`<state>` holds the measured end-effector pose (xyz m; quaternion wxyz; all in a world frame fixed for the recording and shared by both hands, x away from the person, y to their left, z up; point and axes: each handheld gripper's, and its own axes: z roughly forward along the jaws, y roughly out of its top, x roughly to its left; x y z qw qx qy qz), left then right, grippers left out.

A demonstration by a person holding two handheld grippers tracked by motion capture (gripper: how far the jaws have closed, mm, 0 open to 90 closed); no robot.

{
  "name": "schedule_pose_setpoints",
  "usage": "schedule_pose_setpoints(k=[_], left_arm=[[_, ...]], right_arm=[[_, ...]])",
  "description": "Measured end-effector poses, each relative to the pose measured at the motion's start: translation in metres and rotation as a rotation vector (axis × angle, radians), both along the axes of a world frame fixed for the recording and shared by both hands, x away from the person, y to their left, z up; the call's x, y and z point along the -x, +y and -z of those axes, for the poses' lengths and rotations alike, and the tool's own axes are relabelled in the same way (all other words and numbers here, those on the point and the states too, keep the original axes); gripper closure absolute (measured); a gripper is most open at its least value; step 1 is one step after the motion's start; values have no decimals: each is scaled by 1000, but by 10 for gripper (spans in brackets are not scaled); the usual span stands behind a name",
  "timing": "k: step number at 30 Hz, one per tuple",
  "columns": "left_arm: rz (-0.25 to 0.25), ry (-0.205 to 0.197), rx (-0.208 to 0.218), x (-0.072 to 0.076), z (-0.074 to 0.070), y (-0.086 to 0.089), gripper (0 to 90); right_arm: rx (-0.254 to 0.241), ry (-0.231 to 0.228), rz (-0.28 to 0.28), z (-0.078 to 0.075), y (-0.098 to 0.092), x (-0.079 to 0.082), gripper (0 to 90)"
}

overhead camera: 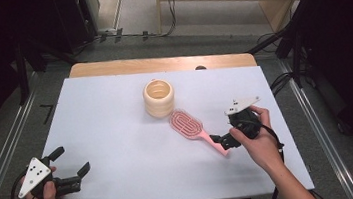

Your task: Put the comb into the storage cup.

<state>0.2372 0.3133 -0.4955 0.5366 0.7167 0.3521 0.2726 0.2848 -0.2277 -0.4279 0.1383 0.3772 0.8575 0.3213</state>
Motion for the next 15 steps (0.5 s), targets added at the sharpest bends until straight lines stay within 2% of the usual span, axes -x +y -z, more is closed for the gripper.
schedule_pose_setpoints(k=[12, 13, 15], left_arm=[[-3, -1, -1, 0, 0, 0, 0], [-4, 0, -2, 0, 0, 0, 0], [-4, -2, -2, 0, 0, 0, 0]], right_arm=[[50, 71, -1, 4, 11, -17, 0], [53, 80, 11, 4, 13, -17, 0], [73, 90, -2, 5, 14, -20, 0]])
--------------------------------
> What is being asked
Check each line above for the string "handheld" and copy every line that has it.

> Answer box
`<state>` holds the measured end-effector pose (xyz m; quaternion wxyz; all in a world frame fixed for the recording and shared by both hands, x away from the person, y to their left, z up; point and axes: each handheld gripper's, and its own axes: z roughly forward along the jaws, y roughly out of its top, x roughly to its left; x y z qw qx qy qz), left then right, grippers left out.
A demonstration by a person holding two handheld grippers tracked by motion capture (gripper: how far the jaws have closed, mm, 0 open to 90 closed); no robot.

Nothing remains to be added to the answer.